Western Balkans to take up to 180 years to catch up with the EU

Western Balkans to take up to 180 years to catch up with the EU
By Clare Nuttall in Bucharest February 27, 2018

It could take the Western Balkans six (WB6) countries almost two centuries to achieve full convergence with average EU living standards, a new report from the European Bank for Reconstruction and Development (EBRD) finds. 

Looking at average growth rates since the global financial crisis, it would take until 2200 for the six aspiring EU members to catch up with the bloc, where current average GDP even in the 11 CEE member states is twice as high as in the Balkans, while in the most advanced West European economies it is four times as high.

Even the most optimistic scenario outlined in the report (based on the faster pre-crisis growth rates) has the six aspiring EU members achieving convergence no sooner than 2053, while the baseline scenario — based on the average growth rates for 2001-2016 — forecasts the region will converge by 2078. 

Whether it takes decades or centuries for the six countries — Albania, Bosnia & Herzegovina, Kosovo, Macedonia, Montenegro and Serbia — to fully converge with average EU living standards will depend on how fast governments address the challenges that hamper the region from developing its full potential, the EBRD report says. “Full convergence will require a major and sustained boost to productivity and investment, but the conditions for such a boost are not yet in place.”

EBRD economists identify low productivity as the fundamental problem holding back economic development in the Western Balkans. “This reflects years of under-investment, weak institutions and a difficult business environment,” says the report, which brings together a broad range of research from the EBRD and other international institutions. 

They cite the last EBRD-World Bank Business Environment and Enterprise Performance Survey (BEEPS) which showed a substantial labour productivity gap between the Western Balkans countries and the CEE EU member states; on average aggregated firm level labour productivity in Western Balkans companies is about 60% of the level in the CEE member states. 

The disparity is somewhat greater in manufacturing, where productivity in the WB6 is just 55% of that in EU members from the region, although both Bosnia and Serbia are a little more advanced than their neighbours, both having strong industrial bases. In the services sector, productivity is around 70% of the level in the CEE member states. 

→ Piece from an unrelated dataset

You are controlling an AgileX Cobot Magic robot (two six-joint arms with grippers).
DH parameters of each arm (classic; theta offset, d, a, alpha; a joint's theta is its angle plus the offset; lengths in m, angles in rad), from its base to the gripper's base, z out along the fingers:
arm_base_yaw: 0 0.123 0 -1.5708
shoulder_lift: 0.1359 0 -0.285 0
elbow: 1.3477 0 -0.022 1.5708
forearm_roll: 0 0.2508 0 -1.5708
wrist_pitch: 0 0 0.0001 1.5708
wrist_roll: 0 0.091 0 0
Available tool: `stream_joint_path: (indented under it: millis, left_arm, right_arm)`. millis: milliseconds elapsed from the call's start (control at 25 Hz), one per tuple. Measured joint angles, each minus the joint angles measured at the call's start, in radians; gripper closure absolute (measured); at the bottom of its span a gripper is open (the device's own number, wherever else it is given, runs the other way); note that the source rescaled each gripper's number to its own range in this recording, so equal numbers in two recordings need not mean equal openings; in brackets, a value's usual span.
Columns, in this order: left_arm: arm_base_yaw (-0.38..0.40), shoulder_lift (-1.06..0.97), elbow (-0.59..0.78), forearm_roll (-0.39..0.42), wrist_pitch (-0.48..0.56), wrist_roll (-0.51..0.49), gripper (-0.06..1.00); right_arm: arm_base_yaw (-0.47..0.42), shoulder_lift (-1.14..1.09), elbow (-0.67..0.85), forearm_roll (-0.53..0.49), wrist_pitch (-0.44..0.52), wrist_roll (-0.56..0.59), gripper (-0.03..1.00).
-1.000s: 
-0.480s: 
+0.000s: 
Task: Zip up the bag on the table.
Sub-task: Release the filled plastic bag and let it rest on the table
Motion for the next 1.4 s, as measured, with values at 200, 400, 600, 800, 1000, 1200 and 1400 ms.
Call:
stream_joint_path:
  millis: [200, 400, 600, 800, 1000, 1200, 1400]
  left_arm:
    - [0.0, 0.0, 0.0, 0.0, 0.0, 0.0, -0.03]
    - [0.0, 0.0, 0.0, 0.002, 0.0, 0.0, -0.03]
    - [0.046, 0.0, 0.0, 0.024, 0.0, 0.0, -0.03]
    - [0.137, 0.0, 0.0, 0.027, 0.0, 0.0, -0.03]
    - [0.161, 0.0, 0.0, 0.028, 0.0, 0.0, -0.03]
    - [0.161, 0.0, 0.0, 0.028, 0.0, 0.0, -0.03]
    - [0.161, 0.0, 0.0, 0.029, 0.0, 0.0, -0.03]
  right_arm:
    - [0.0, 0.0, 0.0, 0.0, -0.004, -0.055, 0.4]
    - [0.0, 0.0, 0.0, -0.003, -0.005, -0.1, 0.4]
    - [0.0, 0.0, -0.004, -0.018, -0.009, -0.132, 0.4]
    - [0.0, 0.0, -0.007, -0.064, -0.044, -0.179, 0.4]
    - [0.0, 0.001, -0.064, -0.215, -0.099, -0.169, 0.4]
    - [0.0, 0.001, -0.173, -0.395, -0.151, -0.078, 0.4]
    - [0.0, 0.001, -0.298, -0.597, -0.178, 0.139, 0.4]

Aside from the continuing fallout of a decade of war and later economic upheavals, the report identifies corporate over-indebtedness and market concentration as obstacles to boosting productivity. It also cites a survey of firm owners and senior managers that shows competition from the informal sector is a problem, especially for small businesses, with other hindering factors including cumbersome tax administrations and limited access to finance. The weak rule of law is an enduring problem across the region. 

Along with poor transport infrastructure, these kinds of administrative hurdles also keep investment and trade below their potential; the Western Balkans countries again lag their CEE peers in terms of openness to trade and as a result are not well integrated into European supply chains. 

There are some positive signs; despite their persistent political differences, the authors say that “encouraging progress has been made in the past two decades in terms of regional cooperation”. This has the dual benefits of increasing regional stability, and giving an economic boost from higher levels of intra-regional flows of people, goods, services and capital, enhanced competitiveness and a better image as an investment destination. 

But still, the authors say, “it is clear that countries in the Western Balkans fall short of being considered well-functioning, sustainable market economies,” and the pace of reform needs to be stepped up. 

“Countries in the region are a long way from embracing a sustainable market economy, defined as one that is competitive, well-governed, green, inclusive, resilient and integrated,” says the report. “Comprehensive reforms are needed to promote a dynamic, vibrant private sector, backed by strong investment flows, both domestic and foreign. The state must play an important growth-enabling role by providing the rule of law, a stable macroeconomic environment and clear rules of the game for businesses.”